• [Your task]:
Word for word, retype the tail of the data below, starting with the line that has "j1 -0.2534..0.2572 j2" and including the last line.
---+---
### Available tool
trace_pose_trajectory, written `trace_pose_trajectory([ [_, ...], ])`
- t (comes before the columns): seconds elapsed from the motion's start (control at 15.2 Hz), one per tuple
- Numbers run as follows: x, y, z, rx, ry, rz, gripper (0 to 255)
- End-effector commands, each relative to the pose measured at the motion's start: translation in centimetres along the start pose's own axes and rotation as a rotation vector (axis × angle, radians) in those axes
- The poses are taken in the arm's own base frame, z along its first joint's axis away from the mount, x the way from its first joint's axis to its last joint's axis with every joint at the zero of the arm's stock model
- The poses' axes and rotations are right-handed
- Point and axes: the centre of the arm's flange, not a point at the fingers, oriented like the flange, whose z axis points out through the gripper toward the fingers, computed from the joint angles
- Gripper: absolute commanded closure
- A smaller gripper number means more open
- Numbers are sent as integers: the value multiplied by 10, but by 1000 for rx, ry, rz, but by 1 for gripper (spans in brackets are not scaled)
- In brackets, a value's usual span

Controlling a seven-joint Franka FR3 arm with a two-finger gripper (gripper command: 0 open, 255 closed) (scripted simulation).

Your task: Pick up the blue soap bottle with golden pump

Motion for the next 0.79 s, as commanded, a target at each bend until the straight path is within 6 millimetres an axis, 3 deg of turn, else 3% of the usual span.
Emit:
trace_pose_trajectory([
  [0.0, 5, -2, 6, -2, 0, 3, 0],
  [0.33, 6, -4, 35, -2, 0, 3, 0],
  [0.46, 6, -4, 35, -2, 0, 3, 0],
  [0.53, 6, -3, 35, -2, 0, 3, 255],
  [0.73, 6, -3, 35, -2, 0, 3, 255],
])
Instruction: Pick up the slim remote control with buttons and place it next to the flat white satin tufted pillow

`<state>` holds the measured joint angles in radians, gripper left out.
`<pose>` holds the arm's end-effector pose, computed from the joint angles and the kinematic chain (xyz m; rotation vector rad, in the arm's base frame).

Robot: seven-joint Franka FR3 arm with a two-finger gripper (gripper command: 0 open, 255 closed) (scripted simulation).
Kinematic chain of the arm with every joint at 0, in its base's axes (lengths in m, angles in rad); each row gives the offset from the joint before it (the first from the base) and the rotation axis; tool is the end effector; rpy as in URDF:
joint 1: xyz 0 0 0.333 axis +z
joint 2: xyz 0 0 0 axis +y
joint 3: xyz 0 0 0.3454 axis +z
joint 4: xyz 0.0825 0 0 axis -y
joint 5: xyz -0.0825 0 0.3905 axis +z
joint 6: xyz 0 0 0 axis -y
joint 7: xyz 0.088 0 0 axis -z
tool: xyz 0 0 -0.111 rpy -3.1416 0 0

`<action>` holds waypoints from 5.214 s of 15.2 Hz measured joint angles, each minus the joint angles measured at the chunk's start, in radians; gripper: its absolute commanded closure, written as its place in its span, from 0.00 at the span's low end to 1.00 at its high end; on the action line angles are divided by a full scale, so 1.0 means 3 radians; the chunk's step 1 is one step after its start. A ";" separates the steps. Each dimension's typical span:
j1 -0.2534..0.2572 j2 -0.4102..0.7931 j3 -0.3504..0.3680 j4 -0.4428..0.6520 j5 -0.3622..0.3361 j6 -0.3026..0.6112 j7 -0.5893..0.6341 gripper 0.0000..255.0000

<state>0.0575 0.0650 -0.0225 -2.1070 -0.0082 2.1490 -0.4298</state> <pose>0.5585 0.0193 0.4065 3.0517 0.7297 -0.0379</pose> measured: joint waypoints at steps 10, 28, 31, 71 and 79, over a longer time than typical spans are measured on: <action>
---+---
• [Written answer]:
j1 -0.2534..0.2572 j2 -0.4102..0.7931 j3 -0.3504..0.3680 j4 -0.4428..0.6520 j5 -0.3622..0.3361 j6 -0.3026..0.6112 j7 -0.5893..0.6341 gripper 0.0000..255.0000

<state>0.0575 0.0650 -0.0225 -2.1070 -0.0082 2.1490 -0.4298</state> <pose>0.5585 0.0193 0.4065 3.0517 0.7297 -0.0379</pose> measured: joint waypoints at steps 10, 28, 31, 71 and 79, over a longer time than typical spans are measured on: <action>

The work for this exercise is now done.